Héctor Abad was born in Medellín, Colombia, in 1958, where he studied medicine, philosophy and journalism. After being expelled from university for writing a defamatory text against the Pope, he moved to Italy. In 2008, Abad was a guest of the DAAD‘s Artist-in-Residence Programme in Berlin. He now lives again in Colombia. El olvido que seremos sold over 250,000 copies in Spanish.

Book Club Questions

Book Club Questions

  1. The book is written from the multiple perspectives of three siblings: Pilar, Antonio, and Eva. Which sibling did you most identify with, and why?
  2. How do you think this changing of perspective added to the story?

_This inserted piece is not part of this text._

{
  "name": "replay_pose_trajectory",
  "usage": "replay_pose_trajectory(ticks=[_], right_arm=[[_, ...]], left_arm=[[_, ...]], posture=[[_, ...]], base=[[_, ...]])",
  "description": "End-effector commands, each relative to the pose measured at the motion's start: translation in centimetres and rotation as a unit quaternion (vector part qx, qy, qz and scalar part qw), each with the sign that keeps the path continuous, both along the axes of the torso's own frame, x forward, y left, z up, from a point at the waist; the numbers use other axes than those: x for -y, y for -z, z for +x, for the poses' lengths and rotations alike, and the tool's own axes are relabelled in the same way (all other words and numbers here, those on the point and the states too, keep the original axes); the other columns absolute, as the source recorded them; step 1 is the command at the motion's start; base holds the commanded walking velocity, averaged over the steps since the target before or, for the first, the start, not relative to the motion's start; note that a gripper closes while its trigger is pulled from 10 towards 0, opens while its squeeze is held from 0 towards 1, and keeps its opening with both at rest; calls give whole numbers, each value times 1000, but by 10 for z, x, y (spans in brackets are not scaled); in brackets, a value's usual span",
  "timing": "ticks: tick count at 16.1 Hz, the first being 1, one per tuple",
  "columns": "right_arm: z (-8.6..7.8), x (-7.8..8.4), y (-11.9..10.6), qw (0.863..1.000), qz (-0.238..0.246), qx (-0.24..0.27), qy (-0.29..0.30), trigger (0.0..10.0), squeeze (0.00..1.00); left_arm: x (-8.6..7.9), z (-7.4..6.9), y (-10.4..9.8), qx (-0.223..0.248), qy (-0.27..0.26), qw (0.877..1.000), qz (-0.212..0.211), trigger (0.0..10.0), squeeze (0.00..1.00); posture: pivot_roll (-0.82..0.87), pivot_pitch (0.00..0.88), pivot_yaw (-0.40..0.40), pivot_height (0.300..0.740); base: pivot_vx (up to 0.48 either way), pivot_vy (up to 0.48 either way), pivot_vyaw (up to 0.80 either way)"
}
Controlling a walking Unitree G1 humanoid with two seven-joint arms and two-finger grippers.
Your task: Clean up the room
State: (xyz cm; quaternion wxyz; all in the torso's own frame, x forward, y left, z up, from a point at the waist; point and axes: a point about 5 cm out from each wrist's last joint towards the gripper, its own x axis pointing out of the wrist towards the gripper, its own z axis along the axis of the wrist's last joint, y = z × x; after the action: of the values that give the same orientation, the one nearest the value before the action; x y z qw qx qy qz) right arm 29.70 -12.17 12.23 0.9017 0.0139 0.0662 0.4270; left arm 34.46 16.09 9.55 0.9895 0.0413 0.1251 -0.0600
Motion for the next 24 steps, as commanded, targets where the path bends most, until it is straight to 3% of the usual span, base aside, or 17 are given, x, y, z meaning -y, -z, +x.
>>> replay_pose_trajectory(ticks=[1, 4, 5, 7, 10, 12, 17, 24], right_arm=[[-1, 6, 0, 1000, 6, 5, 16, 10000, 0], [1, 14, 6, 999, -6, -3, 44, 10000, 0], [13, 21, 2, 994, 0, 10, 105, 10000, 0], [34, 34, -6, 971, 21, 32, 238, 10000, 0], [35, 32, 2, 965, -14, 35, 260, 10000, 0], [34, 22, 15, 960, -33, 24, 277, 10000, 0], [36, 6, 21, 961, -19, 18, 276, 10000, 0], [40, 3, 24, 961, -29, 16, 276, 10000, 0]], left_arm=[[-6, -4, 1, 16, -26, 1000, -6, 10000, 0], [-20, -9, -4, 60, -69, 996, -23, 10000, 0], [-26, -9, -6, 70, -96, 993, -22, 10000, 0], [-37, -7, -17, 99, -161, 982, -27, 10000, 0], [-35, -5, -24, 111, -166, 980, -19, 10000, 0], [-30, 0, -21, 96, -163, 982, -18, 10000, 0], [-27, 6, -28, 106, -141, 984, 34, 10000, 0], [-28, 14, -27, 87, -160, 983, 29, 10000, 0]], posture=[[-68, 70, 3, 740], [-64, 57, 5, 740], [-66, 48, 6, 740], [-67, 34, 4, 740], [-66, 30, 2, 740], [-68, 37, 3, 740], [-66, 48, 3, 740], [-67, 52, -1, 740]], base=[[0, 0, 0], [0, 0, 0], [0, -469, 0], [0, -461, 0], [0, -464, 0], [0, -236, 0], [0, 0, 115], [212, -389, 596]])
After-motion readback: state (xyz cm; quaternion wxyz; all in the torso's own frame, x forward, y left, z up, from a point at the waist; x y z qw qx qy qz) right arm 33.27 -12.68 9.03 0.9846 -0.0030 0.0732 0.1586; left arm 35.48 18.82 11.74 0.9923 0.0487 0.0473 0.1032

What was the book able to do that might not have been possible through the viewpoint of a single narrator?
  3. Can you say a little about the relationships between the three siblings? What do you think Toño’s and Eva’s relationship is like, or Eva’s and Pilar’s, for example?
  4. In what ways do the three siblings differ in their attitudes toward the farm?
  5. How do you think Eva, in particular, feels about the farm after everything that happened to her there?
  6. Do the differences in opinions cause conflicts between the siblings, or are they able to resolve all their issues?
  7. How does the landscape play a role in the story? What do you think life in such a remote area of Colombia would be like?
  8. Do you think life in the cities in Colombia would be very different to life in the countryside? In what ways? Why not?
  9. What do you think was the biggest threat to the farm? Was it worth fighting for? Why, why not? What do you think you would have done in a similar situation?
  10. How does the environment described by Abad compare to your own surroundings? Are there any threats in your own city/town/local area? If so, what are they, and how could they be solved?
  11. How does Toño’s partner feel about the farm? How does he view Toño’s attachment to it?
  12. How important is the history of a family or a land? Should one strive to know the details of one’s ancestors, or should one simply move on and look to the future?
  13. How much do you know about your own family history and the history of the land on which you live? Is it something you would like to know more about? Why, why not?